Like a hyperactive child yet to learn the world on two legs, I chased after the roach and slammed the shoe down again. Despite missing half of its body parts, the roach made a desperate attempt for the dresser. With the last hit I took all the life out of him. You had to admire one’s tenacity for survival.

Carol, now sitting on the bed with her legs crossed Indian style, hardly resembled the hysterical woman I’d just had to deal with. Her eyes had that glassy look of tranquility, and a partial smile was emanating from her thin lips.

“Baby, you got him. I’m sorry you had to do that. You know much I hate those things,” she said.

“Sure, no problem,” I said, nearly out of breath, stretched out on the floor.

For what seemed like an hour, but was probably only a few minutes, we sat alongside one another on the bed. We said nothing and stared straight ahead in a sad state of lost-eyed wonderment. Restless thoughts bounced back and forth in my brain. I found myself questioning how, in a matter of three weeks, after moving from Baltimore with the excited hopes of starting over, we’d managed to blow all of our money and couldn’t find any work. We were down to saltine crackers and a jar of peanut butter for lunch and dinner.

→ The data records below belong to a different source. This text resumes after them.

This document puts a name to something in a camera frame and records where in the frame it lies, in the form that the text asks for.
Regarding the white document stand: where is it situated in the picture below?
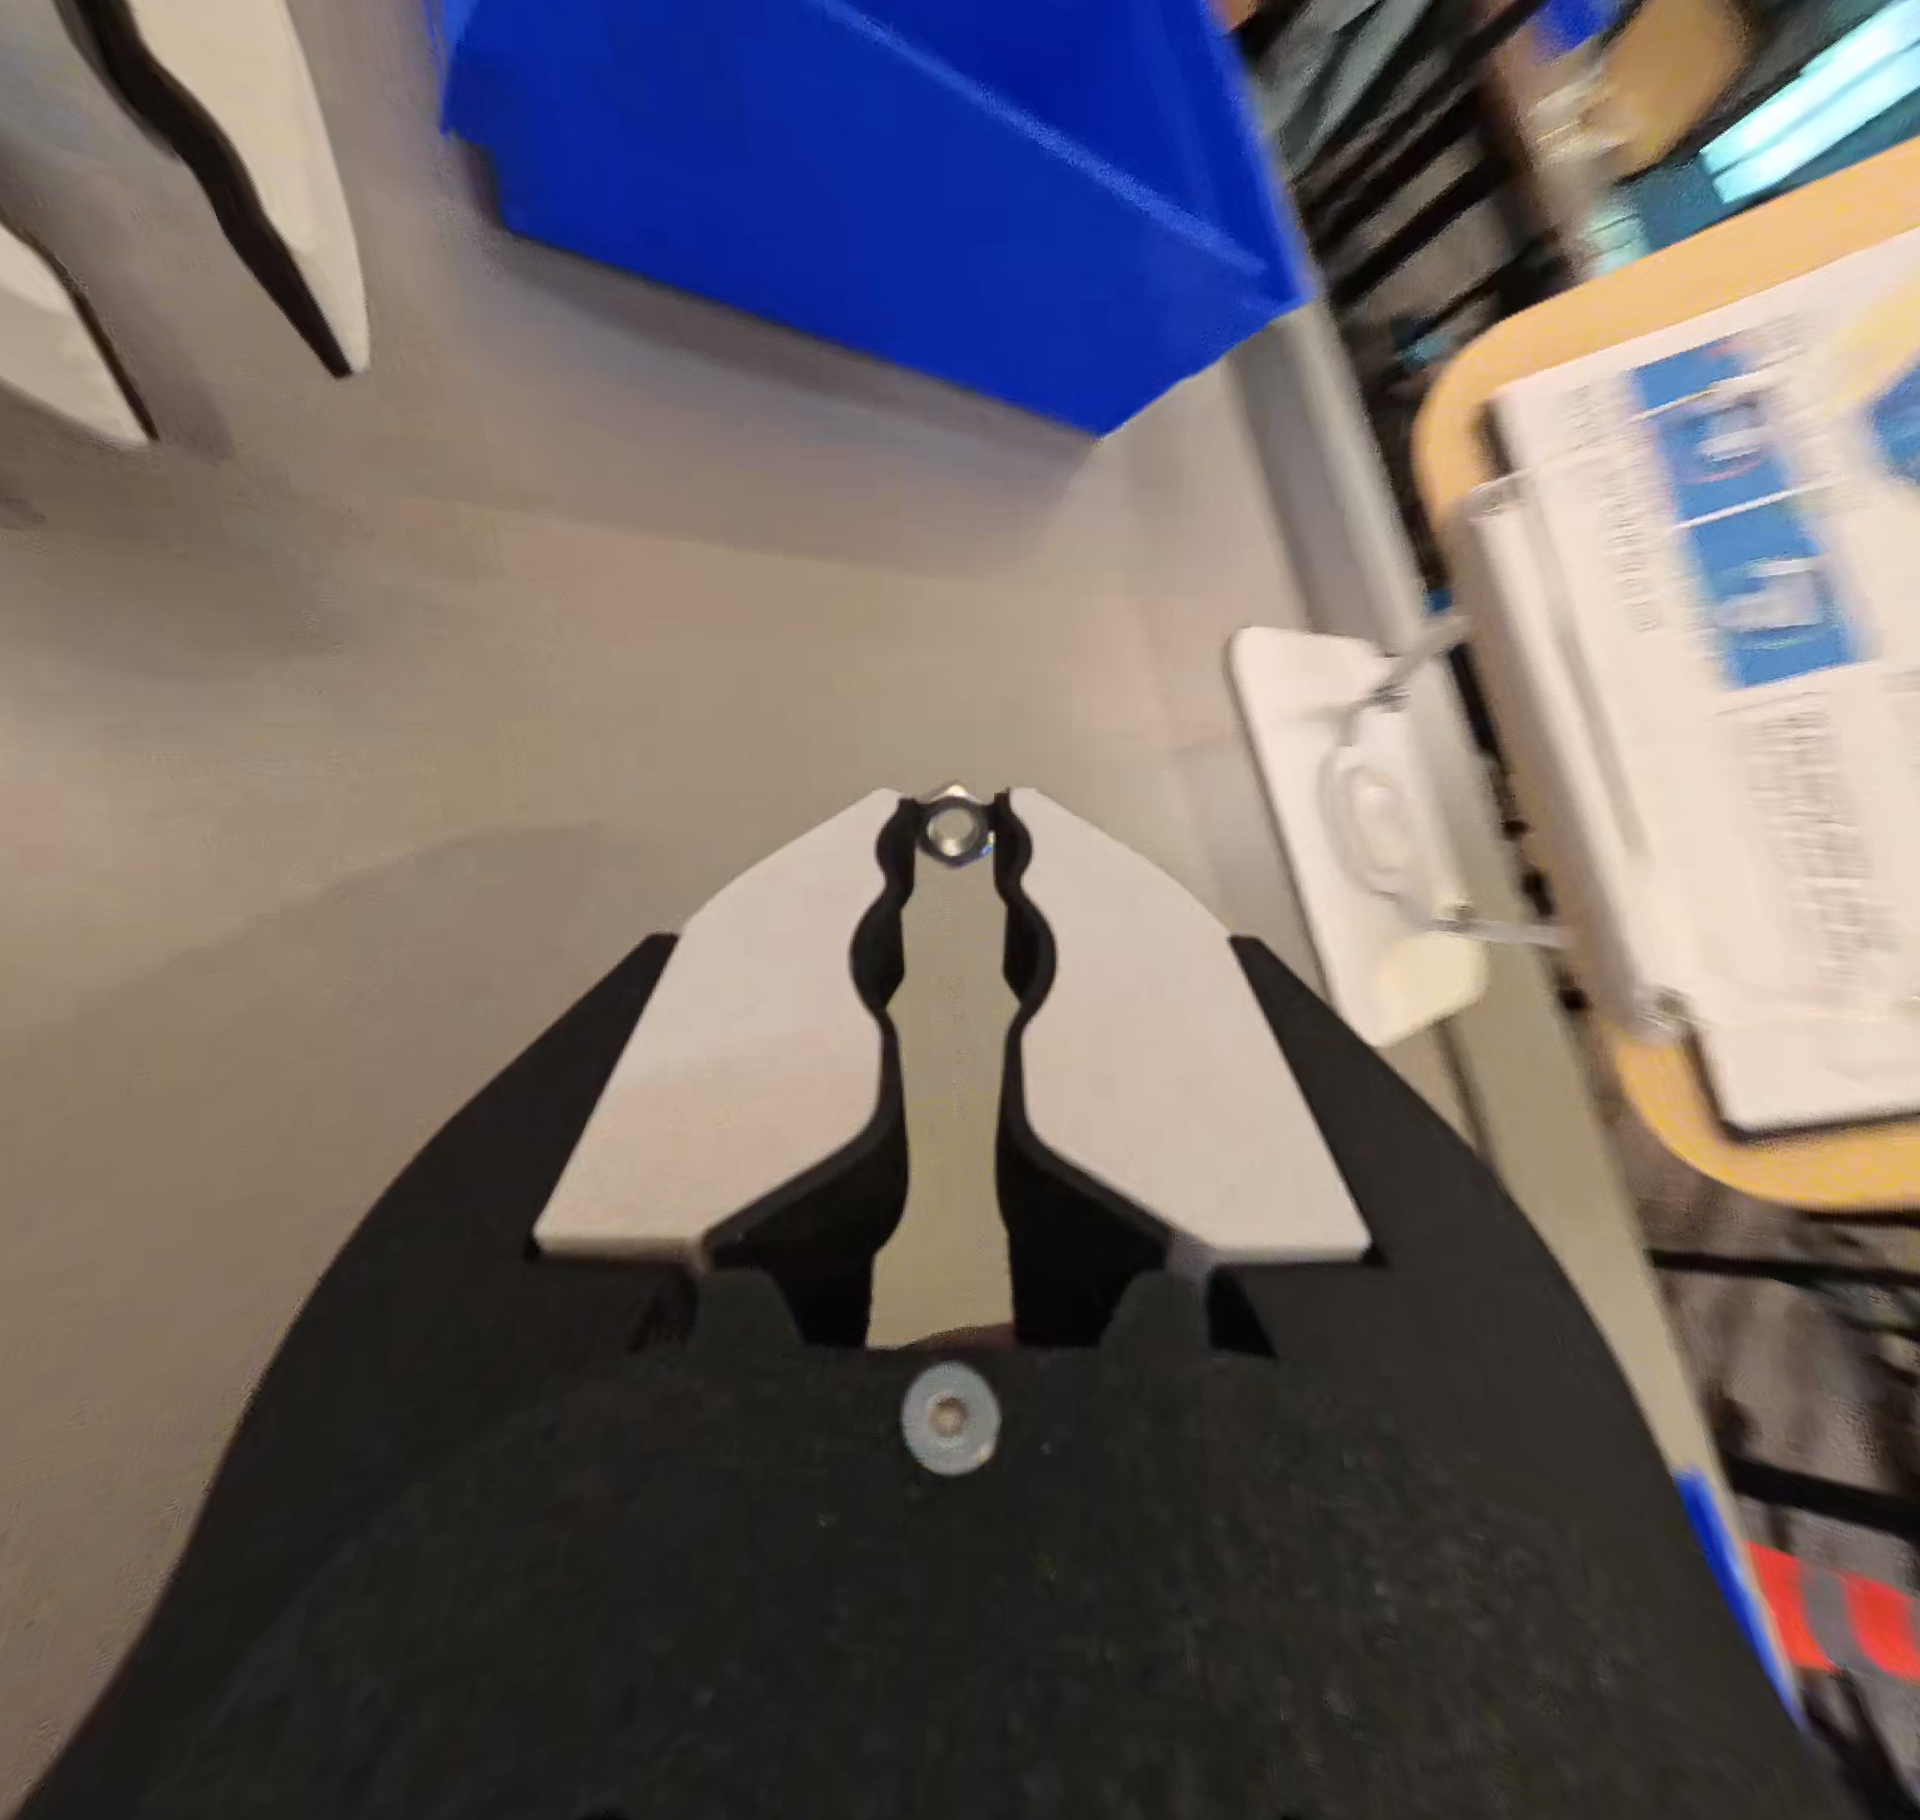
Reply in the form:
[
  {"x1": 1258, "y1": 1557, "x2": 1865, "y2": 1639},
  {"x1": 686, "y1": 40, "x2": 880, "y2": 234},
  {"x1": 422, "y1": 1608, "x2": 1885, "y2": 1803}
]
[{"x1": 1227, "y1": 478, "x2": 1712, "y2": 1058}]

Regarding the orange traffic cone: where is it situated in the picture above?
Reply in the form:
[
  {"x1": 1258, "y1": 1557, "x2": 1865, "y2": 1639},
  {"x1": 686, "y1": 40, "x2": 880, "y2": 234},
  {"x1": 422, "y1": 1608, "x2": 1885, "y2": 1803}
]
[{"x1": 1747, "y1": 1542, "x2": 1920, "y2": 1679}]

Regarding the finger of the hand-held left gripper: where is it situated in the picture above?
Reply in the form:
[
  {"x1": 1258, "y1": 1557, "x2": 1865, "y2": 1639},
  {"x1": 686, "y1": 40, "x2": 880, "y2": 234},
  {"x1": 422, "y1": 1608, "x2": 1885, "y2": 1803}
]
[
  {"x1": 23, "y1": 0, "x2": 372, "y2": 382},
  {"x1": 0, "y1": 222, "x2": 158, "y2": 444}
]

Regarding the grey desk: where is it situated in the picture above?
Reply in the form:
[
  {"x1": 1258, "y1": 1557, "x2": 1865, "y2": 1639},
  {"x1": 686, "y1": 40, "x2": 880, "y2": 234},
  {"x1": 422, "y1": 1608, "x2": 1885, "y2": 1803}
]
[{"x1": 0, "y1": 0, "x2": 1818, "y2": 1820}]

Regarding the wooden stand board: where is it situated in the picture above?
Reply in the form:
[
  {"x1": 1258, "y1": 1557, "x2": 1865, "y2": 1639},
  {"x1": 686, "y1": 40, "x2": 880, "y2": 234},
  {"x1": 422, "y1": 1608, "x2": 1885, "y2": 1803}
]
[{"x1": 1410, "y1": 141, "x2": 1920, "y2": 1214}]

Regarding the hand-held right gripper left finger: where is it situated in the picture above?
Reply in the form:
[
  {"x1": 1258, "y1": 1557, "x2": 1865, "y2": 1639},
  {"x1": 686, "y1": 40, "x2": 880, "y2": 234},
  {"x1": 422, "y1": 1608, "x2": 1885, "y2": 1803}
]
[{"x1": 532, "y1": 788, "x2": 922, "y2": 1347}]

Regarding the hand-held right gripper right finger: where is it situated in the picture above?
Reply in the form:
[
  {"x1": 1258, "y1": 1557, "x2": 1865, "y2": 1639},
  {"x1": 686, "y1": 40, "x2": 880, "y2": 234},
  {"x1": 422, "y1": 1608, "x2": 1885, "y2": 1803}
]
[{"x1": 998, "y1": 788, "x2": 1375, "y2": 1347}]

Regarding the printed instruction sheet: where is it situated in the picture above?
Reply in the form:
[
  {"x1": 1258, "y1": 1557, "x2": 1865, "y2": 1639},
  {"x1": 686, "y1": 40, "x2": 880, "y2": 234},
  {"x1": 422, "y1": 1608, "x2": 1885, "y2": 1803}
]
[{"x1": 1485, "y1": 222, "x2": 1920, "y2": 1132}]

Carol placed her hand in mine. All the life was now gone from her eyes. The bright green that surrounded her pupils was fading away. It hurt me just to look her in the face.

Breaking the uncomfortable silence, Carol asked me, “What are we going to do?”

“I don’t know,” I said.

“No, seriously, we don’t have anything. How the hell are we going to eat?”

“Maybe one of us will find a job tomorrow.”

“We haven’t found a job in three weeks. We’re not going to find one tomorrow. I don’t even want a job now. I hate it here. I hate it”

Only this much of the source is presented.